• **What to work on**
Give back exactly the lines of the entries below from the line with "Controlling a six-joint" to the line with "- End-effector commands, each", inclusive, and only those.

• **Supplied records**

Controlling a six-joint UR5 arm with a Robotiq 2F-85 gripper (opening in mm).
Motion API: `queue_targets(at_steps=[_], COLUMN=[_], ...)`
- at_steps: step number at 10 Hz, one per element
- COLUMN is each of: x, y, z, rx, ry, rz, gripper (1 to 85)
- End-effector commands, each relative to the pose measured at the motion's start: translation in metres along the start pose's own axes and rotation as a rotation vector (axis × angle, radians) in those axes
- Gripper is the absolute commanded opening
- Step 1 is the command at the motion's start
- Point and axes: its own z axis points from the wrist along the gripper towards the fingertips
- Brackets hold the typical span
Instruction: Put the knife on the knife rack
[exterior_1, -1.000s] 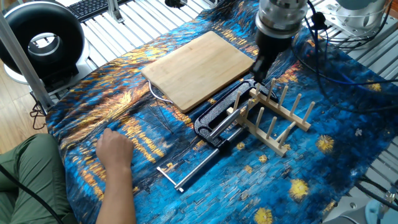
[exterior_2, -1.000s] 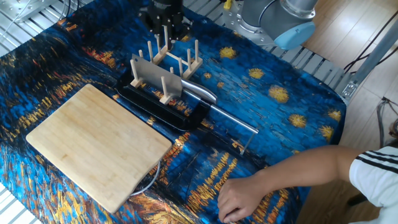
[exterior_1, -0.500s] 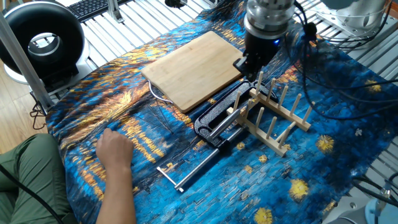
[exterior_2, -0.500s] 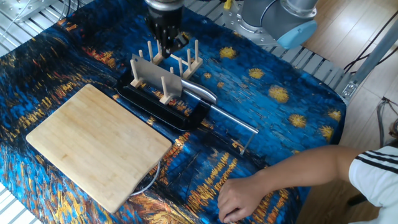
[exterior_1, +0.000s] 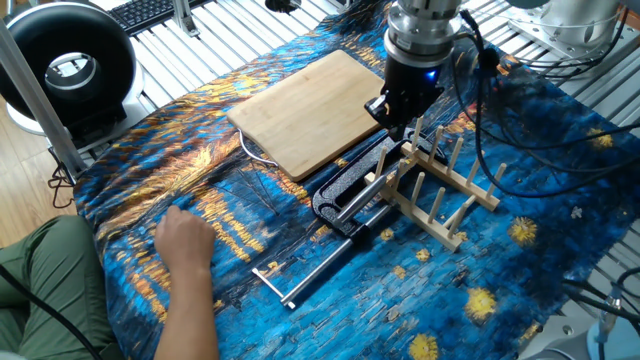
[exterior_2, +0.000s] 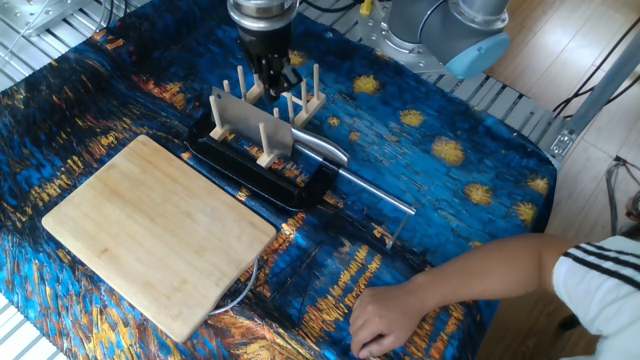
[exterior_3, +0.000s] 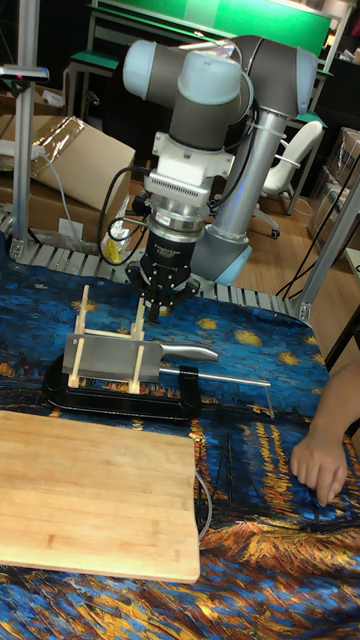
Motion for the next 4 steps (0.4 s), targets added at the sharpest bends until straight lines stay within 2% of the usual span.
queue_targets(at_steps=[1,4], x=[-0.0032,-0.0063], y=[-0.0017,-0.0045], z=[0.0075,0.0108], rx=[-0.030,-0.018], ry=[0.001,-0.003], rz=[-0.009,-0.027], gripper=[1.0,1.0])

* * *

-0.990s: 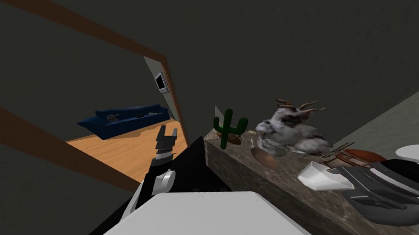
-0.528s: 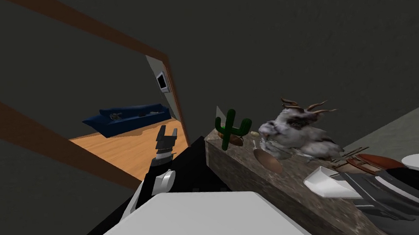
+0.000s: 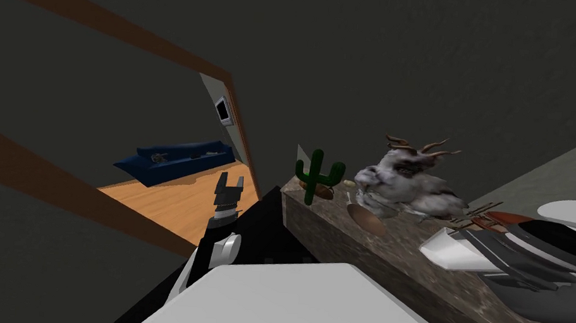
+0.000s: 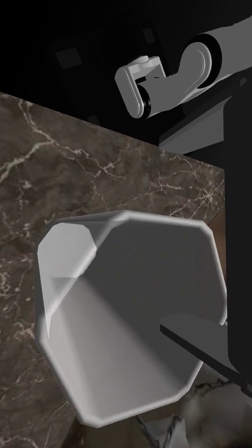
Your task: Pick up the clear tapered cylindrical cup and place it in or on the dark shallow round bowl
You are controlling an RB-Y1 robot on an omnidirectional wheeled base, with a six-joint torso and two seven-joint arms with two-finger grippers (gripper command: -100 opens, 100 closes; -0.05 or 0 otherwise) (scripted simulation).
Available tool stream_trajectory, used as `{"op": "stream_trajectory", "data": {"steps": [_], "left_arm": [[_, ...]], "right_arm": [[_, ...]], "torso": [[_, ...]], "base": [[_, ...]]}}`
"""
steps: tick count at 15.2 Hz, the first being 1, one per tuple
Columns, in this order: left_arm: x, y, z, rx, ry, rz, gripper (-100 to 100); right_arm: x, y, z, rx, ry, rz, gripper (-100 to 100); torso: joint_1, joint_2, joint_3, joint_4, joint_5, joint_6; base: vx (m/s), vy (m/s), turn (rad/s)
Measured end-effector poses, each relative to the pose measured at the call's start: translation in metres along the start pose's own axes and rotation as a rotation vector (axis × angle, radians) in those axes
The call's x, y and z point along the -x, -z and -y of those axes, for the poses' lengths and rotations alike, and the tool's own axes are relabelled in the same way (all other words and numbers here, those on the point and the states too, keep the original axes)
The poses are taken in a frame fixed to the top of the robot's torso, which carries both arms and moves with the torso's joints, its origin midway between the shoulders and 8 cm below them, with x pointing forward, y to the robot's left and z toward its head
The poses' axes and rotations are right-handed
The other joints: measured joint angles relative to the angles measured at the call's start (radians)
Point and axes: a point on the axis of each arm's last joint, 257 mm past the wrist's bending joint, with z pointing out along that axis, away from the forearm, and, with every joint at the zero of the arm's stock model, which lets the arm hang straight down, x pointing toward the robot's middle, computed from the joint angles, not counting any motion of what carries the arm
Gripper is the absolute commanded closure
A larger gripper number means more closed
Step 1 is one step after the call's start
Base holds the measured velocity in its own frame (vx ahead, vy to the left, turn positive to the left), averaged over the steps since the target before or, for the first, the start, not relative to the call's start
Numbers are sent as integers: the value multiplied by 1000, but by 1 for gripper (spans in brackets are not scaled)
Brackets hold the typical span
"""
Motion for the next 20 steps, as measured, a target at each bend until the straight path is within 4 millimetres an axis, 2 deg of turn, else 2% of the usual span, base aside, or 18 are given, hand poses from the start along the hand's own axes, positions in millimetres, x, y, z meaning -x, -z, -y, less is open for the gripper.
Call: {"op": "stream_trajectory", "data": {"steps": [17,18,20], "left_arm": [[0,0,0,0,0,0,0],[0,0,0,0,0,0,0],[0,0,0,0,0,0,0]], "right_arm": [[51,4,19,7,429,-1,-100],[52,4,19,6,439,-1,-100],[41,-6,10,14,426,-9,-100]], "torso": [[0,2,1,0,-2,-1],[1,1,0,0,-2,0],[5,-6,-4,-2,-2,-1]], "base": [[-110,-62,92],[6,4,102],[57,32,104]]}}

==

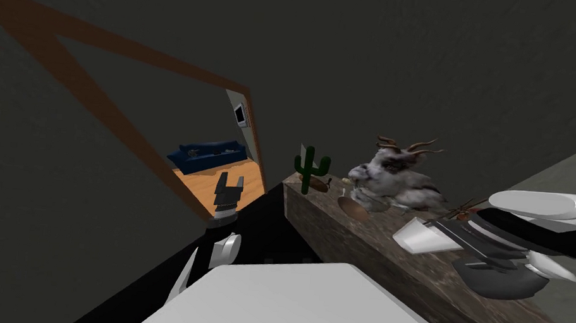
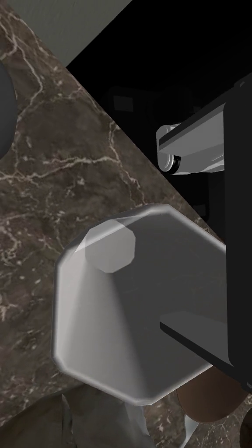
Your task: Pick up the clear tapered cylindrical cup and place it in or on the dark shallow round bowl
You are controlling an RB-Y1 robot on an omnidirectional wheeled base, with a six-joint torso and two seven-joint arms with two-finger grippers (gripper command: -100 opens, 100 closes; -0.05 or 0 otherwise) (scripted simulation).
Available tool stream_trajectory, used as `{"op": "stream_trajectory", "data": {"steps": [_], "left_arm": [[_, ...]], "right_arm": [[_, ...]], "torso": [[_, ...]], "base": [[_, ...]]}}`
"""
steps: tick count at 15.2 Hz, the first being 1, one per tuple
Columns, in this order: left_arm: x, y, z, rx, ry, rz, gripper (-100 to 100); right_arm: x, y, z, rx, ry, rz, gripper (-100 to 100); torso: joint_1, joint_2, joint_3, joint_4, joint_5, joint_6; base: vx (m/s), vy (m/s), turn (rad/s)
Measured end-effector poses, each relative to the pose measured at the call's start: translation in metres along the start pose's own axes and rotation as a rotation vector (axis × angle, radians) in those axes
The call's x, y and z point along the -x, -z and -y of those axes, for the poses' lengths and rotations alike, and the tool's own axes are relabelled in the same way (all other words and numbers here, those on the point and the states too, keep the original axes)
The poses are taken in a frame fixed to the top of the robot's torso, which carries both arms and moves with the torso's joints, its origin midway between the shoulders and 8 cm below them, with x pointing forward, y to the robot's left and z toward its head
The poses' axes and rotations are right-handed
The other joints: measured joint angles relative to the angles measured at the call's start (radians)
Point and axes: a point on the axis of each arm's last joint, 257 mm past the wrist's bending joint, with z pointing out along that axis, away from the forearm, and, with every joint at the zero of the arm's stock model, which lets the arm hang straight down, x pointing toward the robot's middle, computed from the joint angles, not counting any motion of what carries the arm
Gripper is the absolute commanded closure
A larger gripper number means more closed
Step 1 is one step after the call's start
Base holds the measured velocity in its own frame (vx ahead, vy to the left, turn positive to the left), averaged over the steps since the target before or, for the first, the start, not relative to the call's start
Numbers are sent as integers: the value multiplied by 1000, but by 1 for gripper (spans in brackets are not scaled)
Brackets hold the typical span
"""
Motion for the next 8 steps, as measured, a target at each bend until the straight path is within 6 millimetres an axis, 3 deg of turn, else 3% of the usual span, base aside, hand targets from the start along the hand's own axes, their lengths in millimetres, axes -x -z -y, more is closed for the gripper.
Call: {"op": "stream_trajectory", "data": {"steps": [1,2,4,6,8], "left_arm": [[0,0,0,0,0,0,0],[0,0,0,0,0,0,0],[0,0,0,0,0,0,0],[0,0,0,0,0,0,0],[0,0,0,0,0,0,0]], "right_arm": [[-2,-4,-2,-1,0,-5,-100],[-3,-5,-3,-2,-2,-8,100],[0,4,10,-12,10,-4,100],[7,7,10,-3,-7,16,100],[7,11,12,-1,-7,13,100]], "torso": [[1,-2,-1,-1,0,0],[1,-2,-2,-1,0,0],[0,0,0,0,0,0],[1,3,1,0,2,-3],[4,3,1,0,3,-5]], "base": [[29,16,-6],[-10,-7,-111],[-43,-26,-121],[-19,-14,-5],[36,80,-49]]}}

• **Task response**
Controlling a six-joint UR5 arm with a Robotiq 2F-85 gripper (opening in mm).
Motion API: `queue_targets(at_steps=[_], COLUMN=[_], ...)`
- at_steps: step number at 10 Hz, one per element
- COLUMN is each of: x, y, z, rx, ry, rz, gripper (1 to 85)
- End-effector commands, each relative to the pose measured at the motion's start: translation in metres along the start pose's own axes and rotation as a rotation vector (axis × angle, radians) in those axes

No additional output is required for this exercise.